O fim de semana do Southampton não foi dos melhores. Dois dias remoendo a goleada sofrida contra o Leicester por 9 a 0, a maior da história da Premier League ao lado de Manchester United x Ipswich em 1995. A semana começou e está na hora de levantar a cabeça e seguir em frente, e a primeira medida, anunciada ainda no domingo, foi anunciar a doação do salário dos jogadores e da comissão técnica, equivalente à última sexta-feira, para uma instituição de caridade.
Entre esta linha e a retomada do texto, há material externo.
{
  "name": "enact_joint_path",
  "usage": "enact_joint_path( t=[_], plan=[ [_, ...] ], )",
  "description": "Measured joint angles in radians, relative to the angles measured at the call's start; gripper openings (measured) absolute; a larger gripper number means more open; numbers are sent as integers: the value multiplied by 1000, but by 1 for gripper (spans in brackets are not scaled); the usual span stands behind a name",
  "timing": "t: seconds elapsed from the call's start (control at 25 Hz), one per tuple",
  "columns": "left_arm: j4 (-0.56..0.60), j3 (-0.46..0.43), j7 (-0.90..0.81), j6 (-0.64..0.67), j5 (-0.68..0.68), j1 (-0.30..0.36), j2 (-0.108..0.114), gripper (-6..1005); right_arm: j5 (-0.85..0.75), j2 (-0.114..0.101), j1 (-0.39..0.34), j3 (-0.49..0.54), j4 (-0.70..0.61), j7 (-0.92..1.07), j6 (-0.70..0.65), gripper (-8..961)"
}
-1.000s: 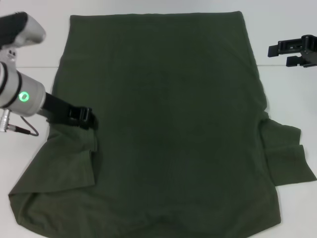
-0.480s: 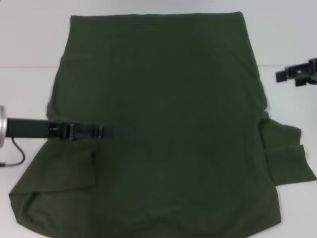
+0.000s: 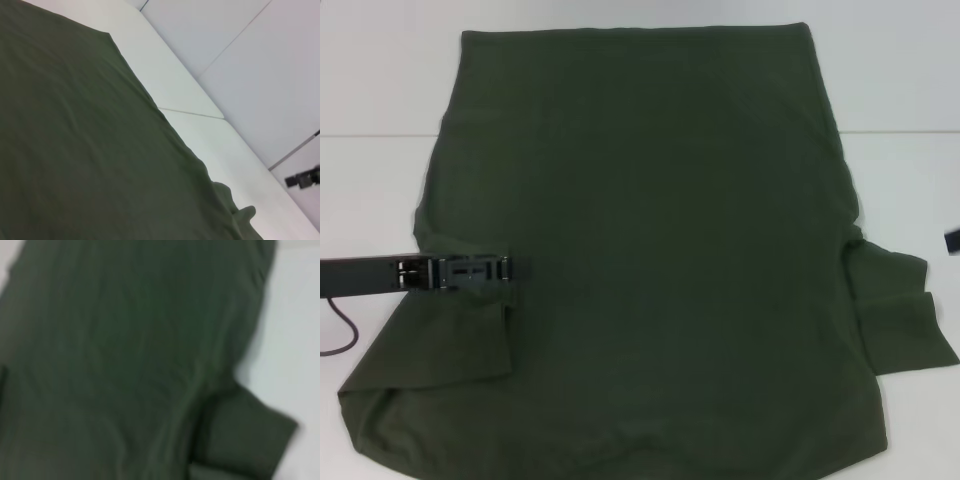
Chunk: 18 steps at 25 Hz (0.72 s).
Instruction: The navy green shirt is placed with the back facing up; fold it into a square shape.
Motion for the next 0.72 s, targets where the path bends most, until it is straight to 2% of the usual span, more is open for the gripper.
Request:
enact_joint_path(
  t=[0.04, 0.28, 0.52, 0.72],
  plan=[
    [0, -1, 0, 0, -1, -1, -2, 883, 0, 0, 0, 0, 0, 0, 0, 822],
    [-1, -8, 1, -6, -17, -7, -7, 902, -16, 50, -27, -5, 1, -32, 55, 822],
    [-4, -10, 1, -18, -56, -8, -8, 902, -14, 114, -68, -1, -9, -165, 122, 822],
    [-15, -10, 3, -26, -71, -15, -6, 903, -16, 130, -84, -7, -2, -191, 161, 821]
  ],
)
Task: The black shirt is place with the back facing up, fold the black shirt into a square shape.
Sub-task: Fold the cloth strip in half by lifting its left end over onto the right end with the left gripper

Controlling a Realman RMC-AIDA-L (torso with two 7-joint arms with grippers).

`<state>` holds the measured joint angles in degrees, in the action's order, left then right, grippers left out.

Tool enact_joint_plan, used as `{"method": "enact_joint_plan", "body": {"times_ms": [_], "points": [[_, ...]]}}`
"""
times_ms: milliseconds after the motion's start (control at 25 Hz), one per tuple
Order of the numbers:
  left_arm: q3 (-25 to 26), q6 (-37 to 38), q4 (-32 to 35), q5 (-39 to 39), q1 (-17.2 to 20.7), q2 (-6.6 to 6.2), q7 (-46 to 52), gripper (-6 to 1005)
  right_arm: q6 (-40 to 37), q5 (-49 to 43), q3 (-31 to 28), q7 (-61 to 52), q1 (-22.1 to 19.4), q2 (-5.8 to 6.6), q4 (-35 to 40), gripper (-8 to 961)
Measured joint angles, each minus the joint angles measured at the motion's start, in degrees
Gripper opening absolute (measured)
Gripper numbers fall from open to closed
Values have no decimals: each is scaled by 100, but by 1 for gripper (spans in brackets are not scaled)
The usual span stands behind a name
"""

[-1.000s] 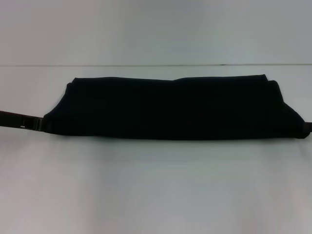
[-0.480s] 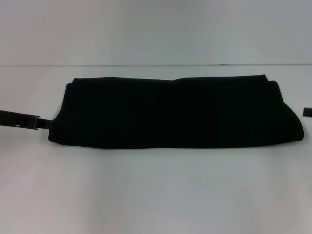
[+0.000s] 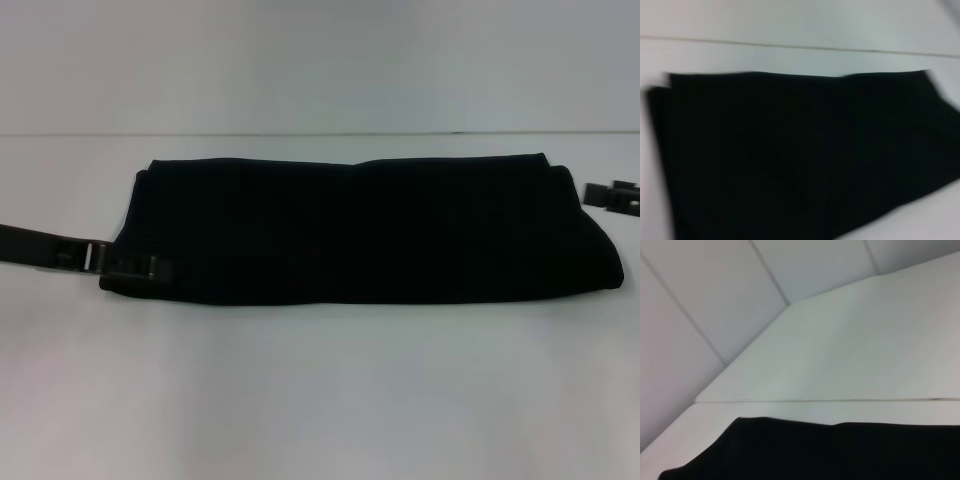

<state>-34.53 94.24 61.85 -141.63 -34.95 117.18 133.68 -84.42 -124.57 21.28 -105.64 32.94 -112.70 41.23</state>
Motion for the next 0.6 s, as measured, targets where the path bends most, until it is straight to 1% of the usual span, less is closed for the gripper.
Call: {"method": "enact_joint_plan", "body": {"times_ms": [40,120,200,320,440,600], "points": [[86,189,-46,96,-18,-15,66,692,7,1,13,105,43,-12,-76,624],[158,330,-91,149,-29,-28,132,746,67,-9,40,299,132,-13,-228,671],[214,424,-358,194,-36,-85,410,799,255,-18,110,440,209,-19,-333,718],[278,357,-851,205,-54,-175,704,799,621,-18,306,503,325,-48,-426,789],[431,255,-1132,209,-75,-208,922,799,807,-22,488,510,418,-63,-440,818],[573,-52,-1368,211,-82,-220,1287,798,906,-25,668,512,579,-58,-441,846]]}}
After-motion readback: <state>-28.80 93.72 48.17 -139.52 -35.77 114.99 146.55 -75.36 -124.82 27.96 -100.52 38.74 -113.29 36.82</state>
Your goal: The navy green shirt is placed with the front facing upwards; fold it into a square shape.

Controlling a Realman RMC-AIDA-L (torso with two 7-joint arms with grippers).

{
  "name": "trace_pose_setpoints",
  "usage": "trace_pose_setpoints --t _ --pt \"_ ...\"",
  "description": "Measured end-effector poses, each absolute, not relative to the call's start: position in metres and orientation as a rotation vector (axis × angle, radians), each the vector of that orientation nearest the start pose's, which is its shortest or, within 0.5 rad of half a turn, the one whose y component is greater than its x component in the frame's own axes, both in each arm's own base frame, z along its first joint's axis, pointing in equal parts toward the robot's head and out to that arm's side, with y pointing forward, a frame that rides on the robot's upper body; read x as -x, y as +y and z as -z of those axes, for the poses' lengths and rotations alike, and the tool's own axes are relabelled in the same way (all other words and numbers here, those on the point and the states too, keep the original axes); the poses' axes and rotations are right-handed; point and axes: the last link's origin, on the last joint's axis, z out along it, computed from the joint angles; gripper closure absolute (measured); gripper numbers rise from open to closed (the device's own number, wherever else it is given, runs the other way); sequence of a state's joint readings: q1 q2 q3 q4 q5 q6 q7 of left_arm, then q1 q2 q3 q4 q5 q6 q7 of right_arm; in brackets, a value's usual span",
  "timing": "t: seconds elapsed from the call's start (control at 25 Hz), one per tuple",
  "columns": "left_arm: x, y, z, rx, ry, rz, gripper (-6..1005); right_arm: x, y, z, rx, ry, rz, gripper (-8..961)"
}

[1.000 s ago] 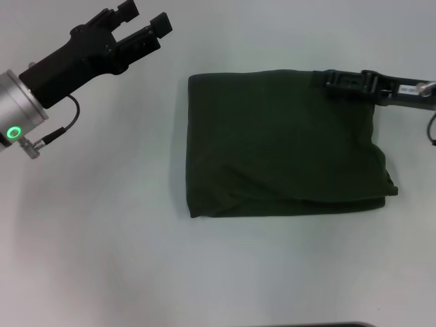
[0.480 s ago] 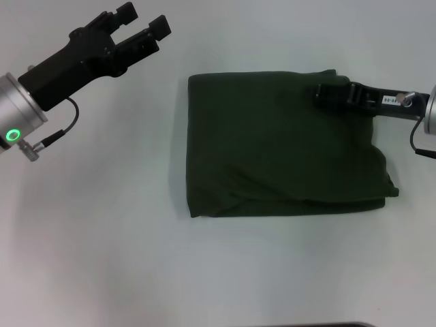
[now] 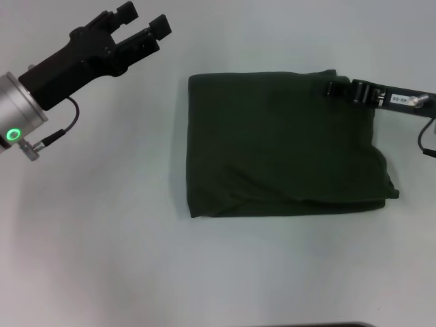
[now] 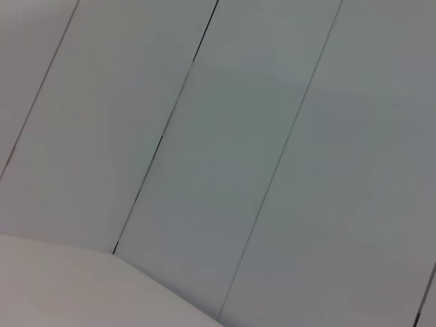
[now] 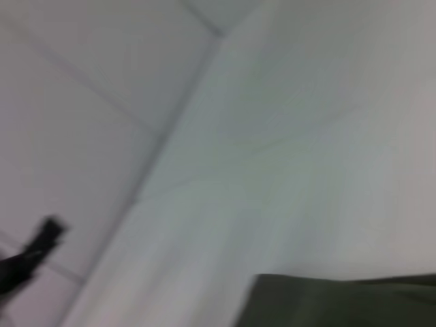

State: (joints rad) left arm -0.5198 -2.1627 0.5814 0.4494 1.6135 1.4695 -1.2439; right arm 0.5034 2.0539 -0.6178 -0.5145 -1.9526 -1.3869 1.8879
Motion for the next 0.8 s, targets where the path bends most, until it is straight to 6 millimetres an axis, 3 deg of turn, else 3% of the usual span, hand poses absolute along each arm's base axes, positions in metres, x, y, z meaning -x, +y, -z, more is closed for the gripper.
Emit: trace_pose_setpoints --t 0.16,0.52,0.8 --pt "0.246 0.338 0.018 2.268 -0.765 1.212 111 -0.299 0.321 -0.007 2.373 1.492 -0.859 846" --pt "0.248 0.338 0.018 2.262 -0.769 1.203 112 -0.328 0.283 -0.019 2.51 1.585 -0.627 871" --pt "0.249 0.337 0.018 2.259 -0.775 1.202 111 -0.355 0.269 -0.028 2.394 1.692 -0.526 870"
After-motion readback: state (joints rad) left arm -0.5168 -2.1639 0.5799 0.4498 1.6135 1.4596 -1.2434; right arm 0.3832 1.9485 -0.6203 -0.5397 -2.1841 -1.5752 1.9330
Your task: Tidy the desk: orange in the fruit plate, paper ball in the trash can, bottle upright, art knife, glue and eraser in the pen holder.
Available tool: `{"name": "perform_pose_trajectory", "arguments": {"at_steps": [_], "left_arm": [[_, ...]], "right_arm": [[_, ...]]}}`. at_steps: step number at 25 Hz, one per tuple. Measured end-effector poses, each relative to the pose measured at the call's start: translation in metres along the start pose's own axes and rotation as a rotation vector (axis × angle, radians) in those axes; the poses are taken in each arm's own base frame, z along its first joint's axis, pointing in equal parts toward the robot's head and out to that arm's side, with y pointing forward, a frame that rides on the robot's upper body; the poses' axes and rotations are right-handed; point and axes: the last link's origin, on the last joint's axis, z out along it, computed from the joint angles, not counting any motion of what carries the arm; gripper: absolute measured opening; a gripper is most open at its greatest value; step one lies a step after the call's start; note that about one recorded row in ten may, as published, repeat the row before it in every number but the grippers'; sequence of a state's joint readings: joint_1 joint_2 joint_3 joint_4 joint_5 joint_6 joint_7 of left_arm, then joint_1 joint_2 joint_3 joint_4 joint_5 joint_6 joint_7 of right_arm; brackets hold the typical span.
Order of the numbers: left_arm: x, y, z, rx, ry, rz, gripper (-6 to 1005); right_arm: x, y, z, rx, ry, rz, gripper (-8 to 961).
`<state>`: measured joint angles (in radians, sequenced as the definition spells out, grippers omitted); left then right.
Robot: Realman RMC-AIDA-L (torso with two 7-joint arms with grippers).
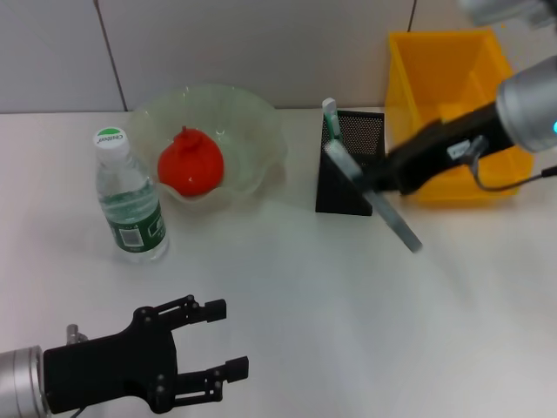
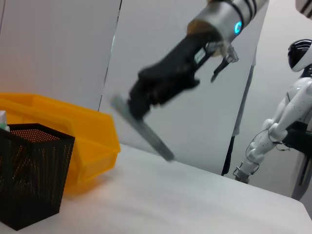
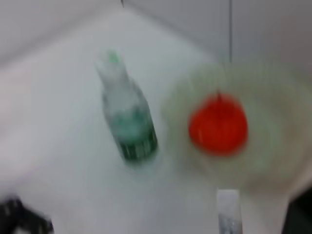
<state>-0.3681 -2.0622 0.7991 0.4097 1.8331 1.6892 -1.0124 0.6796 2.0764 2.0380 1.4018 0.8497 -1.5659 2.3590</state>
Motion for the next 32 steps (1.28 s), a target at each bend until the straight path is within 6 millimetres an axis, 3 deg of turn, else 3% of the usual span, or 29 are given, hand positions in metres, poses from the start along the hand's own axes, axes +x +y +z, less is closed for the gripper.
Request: {"name": "perform_pose_trajectory", "arguments": {"at_steps": [3,10,15,22,32], "left_arm": [[0.000,0.000,0.000,0.000,0.000,0.002,819],[0.000,0.000,0.000,0.000,0.000,0.002,819],[0.000,0.000,0.000,-0.001,0.000,0.004,819],[-0.001,0.000,0.000,-0.001,-0.005,0.010,819],[-0.001,0.001,0.000,-0.011,-0.007,0.014,819]], "right_arm": [[0.001,-0.004,-0.007,-0.002,-0.084,-0.022,156],[0.020,-0.033,-0.026,0.009,-0.437,-0.007,156],[0.032,-0.052,-0.029,0.035,-0.555,0.028,155],[0.047,-0.069,-0.005,0.085,-0.643,0.054,163],[0.055,-0.077,0.028,0.165,-0.685,0.068,177]]}}
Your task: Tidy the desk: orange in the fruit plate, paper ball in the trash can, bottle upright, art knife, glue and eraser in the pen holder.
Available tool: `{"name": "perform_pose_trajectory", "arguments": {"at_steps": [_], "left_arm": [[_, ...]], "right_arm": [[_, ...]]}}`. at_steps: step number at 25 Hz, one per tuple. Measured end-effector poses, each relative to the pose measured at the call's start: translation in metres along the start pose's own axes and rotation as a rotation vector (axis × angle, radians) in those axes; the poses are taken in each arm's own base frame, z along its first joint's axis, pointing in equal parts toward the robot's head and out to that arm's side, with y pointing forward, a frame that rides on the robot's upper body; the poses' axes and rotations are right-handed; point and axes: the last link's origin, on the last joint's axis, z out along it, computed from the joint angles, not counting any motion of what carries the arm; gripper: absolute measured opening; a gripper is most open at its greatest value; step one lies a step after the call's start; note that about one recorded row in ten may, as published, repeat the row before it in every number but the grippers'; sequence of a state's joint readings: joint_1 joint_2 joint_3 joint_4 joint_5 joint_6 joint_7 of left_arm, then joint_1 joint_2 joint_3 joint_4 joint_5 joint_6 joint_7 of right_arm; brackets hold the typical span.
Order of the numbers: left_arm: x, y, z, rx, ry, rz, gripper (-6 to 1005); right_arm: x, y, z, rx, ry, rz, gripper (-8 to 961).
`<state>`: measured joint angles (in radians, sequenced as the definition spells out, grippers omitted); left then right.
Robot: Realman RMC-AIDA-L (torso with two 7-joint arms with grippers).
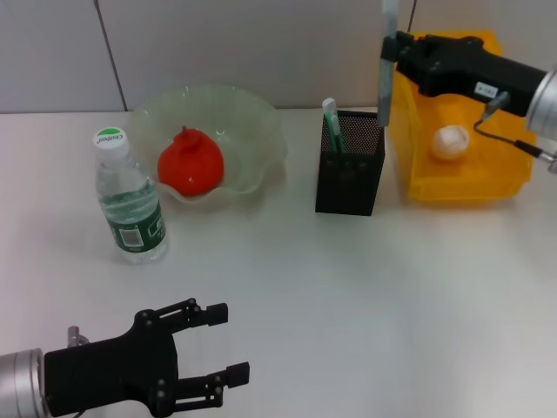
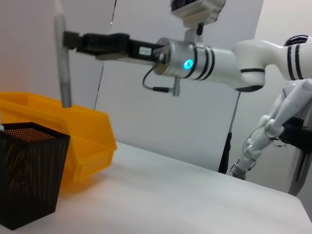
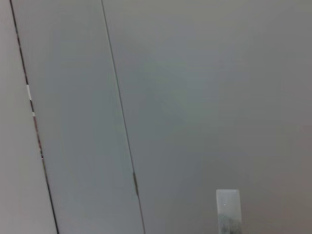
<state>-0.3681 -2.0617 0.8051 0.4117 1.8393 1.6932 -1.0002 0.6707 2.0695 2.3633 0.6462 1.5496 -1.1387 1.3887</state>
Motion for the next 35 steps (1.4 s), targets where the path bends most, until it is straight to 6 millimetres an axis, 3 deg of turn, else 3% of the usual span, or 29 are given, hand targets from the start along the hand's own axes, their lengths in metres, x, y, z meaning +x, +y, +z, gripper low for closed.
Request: {"name": "perform_pose_trajectory", "arguments": {"at_steps": [8,22,27,35], "left_arm": [[0.000,0.001,-0.001,-0.007,0.000,0.002,819],[0.001,0.002,-0.004,-0.008,0.008,-0.001,818],[0.001,0.002,-0.005,-0.007,0.011,-0.002,818],[0.001,0.003,-0.006,-0.010,0.013,-0.002,818]], "right_arm": [[0.017,0.005,0.023,0.023,0.051,-0.012,188],[0.028,0.006,0.028,0.045,0.079,-0.010,207],[0.030,0.006,0.027,0.048,0.080,-0.006,434],[0.028,0.012,0.017,-0.005,0.030,0.046,596]]}}
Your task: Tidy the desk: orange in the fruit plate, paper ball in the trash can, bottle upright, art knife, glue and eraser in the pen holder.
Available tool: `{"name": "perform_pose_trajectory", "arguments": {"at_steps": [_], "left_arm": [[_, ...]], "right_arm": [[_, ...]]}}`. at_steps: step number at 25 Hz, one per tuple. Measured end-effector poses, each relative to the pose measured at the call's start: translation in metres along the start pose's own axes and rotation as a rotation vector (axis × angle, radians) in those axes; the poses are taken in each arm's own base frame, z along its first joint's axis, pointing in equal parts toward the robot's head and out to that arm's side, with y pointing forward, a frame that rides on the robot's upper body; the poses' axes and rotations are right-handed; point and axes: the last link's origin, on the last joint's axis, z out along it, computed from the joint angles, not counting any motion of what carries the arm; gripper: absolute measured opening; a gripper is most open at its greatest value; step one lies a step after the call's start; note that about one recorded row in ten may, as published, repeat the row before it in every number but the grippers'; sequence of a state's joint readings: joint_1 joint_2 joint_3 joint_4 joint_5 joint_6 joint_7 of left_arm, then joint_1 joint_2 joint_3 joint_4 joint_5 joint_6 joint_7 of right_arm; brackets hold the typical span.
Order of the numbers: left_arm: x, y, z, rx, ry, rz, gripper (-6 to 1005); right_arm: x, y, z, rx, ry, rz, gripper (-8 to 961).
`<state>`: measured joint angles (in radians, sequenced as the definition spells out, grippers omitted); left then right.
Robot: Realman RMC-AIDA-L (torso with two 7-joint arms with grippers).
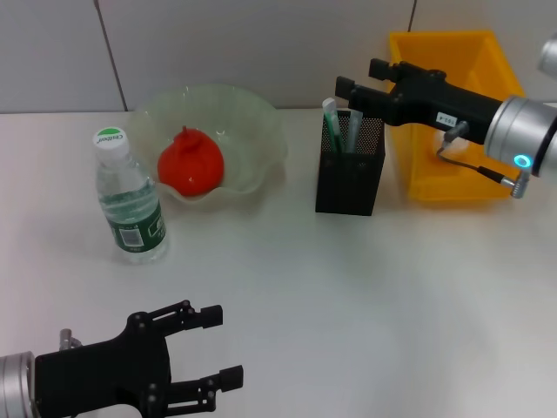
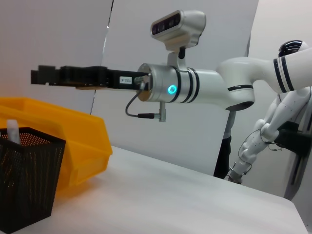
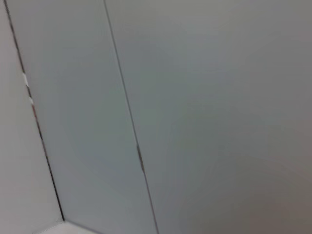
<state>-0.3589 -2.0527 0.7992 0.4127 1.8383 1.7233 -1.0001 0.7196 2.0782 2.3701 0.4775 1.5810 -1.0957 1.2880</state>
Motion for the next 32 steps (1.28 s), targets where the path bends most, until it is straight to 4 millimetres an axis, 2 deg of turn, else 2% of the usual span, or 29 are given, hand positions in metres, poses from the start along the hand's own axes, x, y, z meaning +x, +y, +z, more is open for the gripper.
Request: {"name": "perform_pose_trajectory", "arguments": {"at_steps": [6,7,8,9,12,13,14,18,19,21,25,28,32], "left_arm": [[-0.003,-0.001,0.002,0.014,-0.007,-0.004,818],[-0.003,-0.001,0.003,0.017,-0.009,-0.006,818],[-0.004,-0.001,0.003,0.019,-0.010,-0.007,818],[-0.004,-0.002,0.004,0.019,-0.012,-0.009,818],[-0.002,-0.003,0.007,0.013,-0.012,-0.022,819],[-0.001,-0.004,0.010,0.008,-0.008,-0.036,819],[0.000,-0.004,0.011,0.005,-0.008,-0.044,819],[0.005,-0.008,0.016,-0.006,-0.010,-0.100,819],[0.006,-0.008,0.017,-0.010,-0.011,-0.112,819],[0.011,-0.011,0.022,-0.029,-0.017,-0.118,819],[0.017,-0.013,0.030,-0.082,-0.055,-0.080,819],[0.019,-0.017,0.034,-0.101,-0.096,-0.047,819],[0.018,-0.019,0.032,-0.103,-0.125,-0.033,819]], "right_arm": [[-0.003,0.001,-0.031,-0.030,-0.129,0.072,747],[-0.003,0.003,-0.042,-0.045,-0.169,0.075,774],[-0.001,0.009,-0.061,-0.090,-0.225,0.080,802],[-0.001,0.009,-0.061,-0.090,-0.225,0.080,802],[0.005,0.021,-0.093,-0.193,-0.264,0.081,802],[0.011,0.029,-0.114,-0.267,-0.251,0.074,802],[0.011,0.029,-0.114,-0.267,-0.251,0.074,802],[0.028,0.041,-0.157,-0.399,-0.150,0.102,802],[0.028,0.041,-0.157,-0.399,-0.150,0.102,802],[0.039,0.047,-0.168,-0.429,-0.094,0.120,802],[0.064,0.053,-0.177,-0.443,0.048,0.121,802],[0.078,0.056,-0.175,-0.461,0.155,0.113,802],[0.086,0.061,-0.163,-0.484,0.200,0.098,802]]}}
Claro que existe um viés publicitário na doação, uma maneira de mudar a história para algo um pouco mais positivo, mas o gesto é bacana mesmo assim. O dinheiro será repassado à Saints Foundation, instituição ligada ao clube que trabalha com 12.000 jovens e adultos de todas as idades “usando o poder e a paixão do esporte para transformar vidas”, por meio de saúde, educação e capacitação de emprego.

“A equipe esteve no Staplewood Campus (centro de treinamento do Southampton) durante o fim de semana, trabalhando para consertar as coisas com os torcedores. Em um primeiro passo nesse sentido, o grupo decidiu que deseja doar seus salários do dia do jogo do Leicester à Saints Foundations, para ajudar o trabalho vital conduzido pela instituição de caridade”, informou o clube, em uma nota publicada em seu site.

O treinador Ralph Hasenhüttl assumiu total responsabilidade pelo que aconteceu. “Um desempenho, muito, muito ruim. Agora, precisamos imediatamente tentar levantar nossas cabeças. Estamos para baixo. Uma coisa que devo dizer é que os torcedores que ficaram até o fim, porque não foi fácil ver este jogo para qualquer um associado ao Southampton, preciso agradecê-los, porque foram fantásticos. Tentaram nos apoiar até o fim. Isso não foi fácil”, disse.

Como miséria pouca é bobagem, os próximos dois jogos do Southampton, pela Copa da Liga, nesta terça-feira, e no fim de semana, pela Premier League, são contra o Manchester City, fora de casa. “Precisamos saber que, quando jogamos assim, não temos chance de ficar na liga, isso é certo. Todos sabem disso. Agora, depende de nós tentar encontrar uma maneira de melhorar”, encerrou Hasenhüttl.